The idea of "structurelessness," however, has moved from a healthy counter to those tendencies to becoming a goddess in its own right. The idea is as little examined as the term is much used, but it has become an intrinsic and unquestioned part of women's liberation ideology. For the early development of the movement this did not much matter. It early defined its main goal, and its main method, as consciousness-raising, and the "structureless" rap group was an excellent means to this end. The looseness and informality of it encouraged participation in discussion, and its often supportive atmosphere elicited personal insight. If nothing more concrete than personal insight ever resulted from these groups, that did not much matter, because their purpose did not really extend beyond this.
The basic problems didn't appear until individual rap groups exhausted the virtues of consciousness-raising and decided they wanted to do something more specific. At this point they usually foundered because most groups were unwilling to change their structure when they changed their tasks. Women had thoroughly accepted the idea of "structurelessness" without realizing the limitations of its uses. People would try to use the "structureless" group and the informal conference for purposes for which they were unsuitable out of a blind belief that no other means could possibly be anything but oppressive.
It’s a problem faced by both organizations and also governments. To get anything done, there needs to be limits and rules and a hierarchy, and that is especially true regarding money: assuming a citizen’s organization raises money so it can take real action in the world, that money will need to be kept in a bank account, and only a few trusted individuals can be allowed access to that bank account. And though Jo Freeman was talking about left-wing women’s groups, the general problem of organization extends to all kinds of groups. Indeed, small churches often go through a cycle where at first the whole church consists of just a few highly devoted individuals and therefore it seems that everyone can be trusted to handle the money — but this does not scale. Once the church has 100 people, or a 1,000 people, it will need to have elected officers who are granted positions of authority and trust, and among the positions of trust the most important (aside from spiritual responsibilities) is the careful handling of the money. (Personal note: my mom was elected treasurer of her Unity church for 6 years, 2 terms of 3 years each, so I know exactly how this works. The church enforces terms limits of 2 terms, so 6 years is the maximum anyone is allowed to serve in a particular role on the Board.)

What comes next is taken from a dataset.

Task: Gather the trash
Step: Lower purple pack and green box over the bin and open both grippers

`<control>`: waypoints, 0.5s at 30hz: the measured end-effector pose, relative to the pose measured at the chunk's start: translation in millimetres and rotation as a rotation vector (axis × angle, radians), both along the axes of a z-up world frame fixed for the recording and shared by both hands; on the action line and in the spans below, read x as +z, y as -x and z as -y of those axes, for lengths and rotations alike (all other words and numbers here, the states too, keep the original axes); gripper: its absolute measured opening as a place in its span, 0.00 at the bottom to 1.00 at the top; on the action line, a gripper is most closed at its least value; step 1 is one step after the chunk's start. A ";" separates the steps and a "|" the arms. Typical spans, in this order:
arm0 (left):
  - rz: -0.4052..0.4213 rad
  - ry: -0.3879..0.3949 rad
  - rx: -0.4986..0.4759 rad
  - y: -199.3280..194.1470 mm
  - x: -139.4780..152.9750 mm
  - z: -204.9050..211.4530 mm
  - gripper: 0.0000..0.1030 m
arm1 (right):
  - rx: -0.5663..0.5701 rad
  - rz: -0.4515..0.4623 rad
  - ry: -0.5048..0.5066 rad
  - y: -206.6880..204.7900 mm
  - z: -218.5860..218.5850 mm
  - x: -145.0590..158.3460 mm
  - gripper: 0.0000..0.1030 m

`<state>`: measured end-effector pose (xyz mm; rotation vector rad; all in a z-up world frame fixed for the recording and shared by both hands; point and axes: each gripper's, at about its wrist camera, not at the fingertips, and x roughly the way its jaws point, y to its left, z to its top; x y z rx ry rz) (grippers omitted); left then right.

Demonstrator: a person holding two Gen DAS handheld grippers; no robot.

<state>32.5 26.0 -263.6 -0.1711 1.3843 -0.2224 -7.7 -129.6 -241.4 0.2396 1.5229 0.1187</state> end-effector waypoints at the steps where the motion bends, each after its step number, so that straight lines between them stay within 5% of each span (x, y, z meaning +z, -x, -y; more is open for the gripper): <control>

I suspect that both Amartya Sen and Jo Freeman would agree that open and free discussions are vital to the human experience. Such discussion helps to build trust among disparate groups, and thus it helps increase the overall level of cooperation that can happen in a society. It’s also a profound experience for each individual, who can better work out who they are, and how they exist in relation to everyone else, by freely discussing how they see things while also learning how others see things.
However powerful these discussions are, they are not a form of government. To get anything done in the real world requires organization, money, resources, control of the resources, and a hierarchy that determines who has the authority to make decisions about the use of those resources.
But free and open discussions are the starting point of the process that can eventually lead to a system of governance.